Nikhil Benesch <[email protected]> writes:
> This commit is a revival of Lars Hjemli's 2009 patch to provide an
> option to include submodules in the output of `git archive`.
>
> The `--recurse-submodules` option (named consistently with fetch, clone,
> and ls-files) will recursively traverse submodules in the repository and
> consider their contents for inclusion in the output archive, subject to
> any pathspec filters. Like other commands that have learned
> `--recurse-submodules`, submodules that have not been checked out will
> not be traversed.
>
> Signed-off-by: Nikhil Benesch <[email protected]>
> ---
I'll let others comment on the proposed log message.

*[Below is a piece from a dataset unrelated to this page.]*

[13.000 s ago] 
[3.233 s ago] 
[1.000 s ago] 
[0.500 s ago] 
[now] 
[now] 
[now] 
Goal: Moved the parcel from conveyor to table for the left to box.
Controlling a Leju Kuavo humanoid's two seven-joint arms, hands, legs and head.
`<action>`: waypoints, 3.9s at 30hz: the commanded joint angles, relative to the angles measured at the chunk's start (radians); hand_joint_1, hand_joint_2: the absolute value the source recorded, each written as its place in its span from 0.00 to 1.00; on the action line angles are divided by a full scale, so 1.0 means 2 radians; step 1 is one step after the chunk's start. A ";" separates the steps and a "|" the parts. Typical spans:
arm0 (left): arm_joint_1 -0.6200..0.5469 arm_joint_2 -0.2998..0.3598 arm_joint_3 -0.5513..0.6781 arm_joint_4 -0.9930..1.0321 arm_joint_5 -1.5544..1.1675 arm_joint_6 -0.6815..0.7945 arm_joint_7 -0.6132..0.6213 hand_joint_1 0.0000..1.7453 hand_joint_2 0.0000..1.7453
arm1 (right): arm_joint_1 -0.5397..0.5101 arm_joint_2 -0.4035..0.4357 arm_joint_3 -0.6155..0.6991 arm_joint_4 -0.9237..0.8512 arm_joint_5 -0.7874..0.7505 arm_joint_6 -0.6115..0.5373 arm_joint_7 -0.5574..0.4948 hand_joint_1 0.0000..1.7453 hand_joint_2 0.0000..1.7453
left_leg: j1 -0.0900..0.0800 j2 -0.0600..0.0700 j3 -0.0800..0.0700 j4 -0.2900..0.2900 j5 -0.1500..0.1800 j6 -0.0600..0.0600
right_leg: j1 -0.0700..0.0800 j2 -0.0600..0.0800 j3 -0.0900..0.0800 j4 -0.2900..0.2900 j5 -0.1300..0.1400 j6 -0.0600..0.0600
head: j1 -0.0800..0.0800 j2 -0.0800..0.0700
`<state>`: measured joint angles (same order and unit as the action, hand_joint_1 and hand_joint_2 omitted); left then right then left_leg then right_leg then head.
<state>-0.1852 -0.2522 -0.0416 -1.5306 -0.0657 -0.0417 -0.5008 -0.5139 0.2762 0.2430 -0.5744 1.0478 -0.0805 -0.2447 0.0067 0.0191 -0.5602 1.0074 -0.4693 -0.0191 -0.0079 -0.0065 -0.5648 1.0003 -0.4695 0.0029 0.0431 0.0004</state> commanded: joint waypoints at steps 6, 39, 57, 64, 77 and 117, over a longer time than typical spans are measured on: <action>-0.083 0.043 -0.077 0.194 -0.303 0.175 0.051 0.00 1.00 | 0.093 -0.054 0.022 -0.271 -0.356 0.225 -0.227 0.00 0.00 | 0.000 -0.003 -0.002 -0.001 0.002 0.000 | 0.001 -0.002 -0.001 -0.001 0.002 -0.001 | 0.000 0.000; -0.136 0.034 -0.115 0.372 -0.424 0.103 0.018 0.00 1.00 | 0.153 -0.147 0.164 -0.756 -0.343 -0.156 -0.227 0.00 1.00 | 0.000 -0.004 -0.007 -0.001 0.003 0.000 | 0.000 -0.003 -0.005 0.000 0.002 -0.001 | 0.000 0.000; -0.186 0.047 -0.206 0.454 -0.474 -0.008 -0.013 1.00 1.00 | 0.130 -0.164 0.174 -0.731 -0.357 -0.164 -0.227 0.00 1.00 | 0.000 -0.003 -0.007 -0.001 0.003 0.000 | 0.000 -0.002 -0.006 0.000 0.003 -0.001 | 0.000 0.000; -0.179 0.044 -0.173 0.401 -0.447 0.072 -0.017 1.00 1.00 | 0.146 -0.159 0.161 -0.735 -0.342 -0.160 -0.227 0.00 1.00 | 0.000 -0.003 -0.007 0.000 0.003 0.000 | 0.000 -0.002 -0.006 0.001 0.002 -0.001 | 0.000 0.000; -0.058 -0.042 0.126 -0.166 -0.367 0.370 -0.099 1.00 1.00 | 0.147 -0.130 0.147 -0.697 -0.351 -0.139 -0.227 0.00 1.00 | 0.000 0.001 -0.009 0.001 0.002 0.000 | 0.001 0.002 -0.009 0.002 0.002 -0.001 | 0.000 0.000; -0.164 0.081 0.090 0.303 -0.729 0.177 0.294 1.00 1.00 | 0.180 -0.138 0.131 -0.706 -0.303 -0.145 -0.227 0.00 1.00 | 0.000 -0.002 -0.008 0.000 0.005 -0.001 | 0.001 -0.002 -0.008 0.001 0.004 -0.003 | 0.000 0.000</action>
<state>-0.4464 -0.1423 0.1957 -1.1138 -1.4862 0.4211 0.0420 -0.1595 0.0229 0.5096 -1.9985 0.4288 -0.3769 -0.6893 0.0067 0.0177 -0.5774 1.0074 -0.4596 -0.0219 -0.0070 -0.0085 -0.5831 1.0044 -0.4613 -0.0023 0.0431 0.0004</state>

> diff --git a/Documentation/git-archive.txt b/Documentation/git-archive.txt
> index cfa1e4ebe..f223f9e05 100644
> --- a/Documentation/git-archive.txt
> +++ b/Documentation/git-archive.txt
> @@ -11,8 +11,8 @@ SYNOPSIS
> [verse]
> 'git archive' [--format=<fmt>] [--list] [--prefix=<prefix>/] [<extra>]
> [-o <file> | --output=<file>] [--worktree-attributes]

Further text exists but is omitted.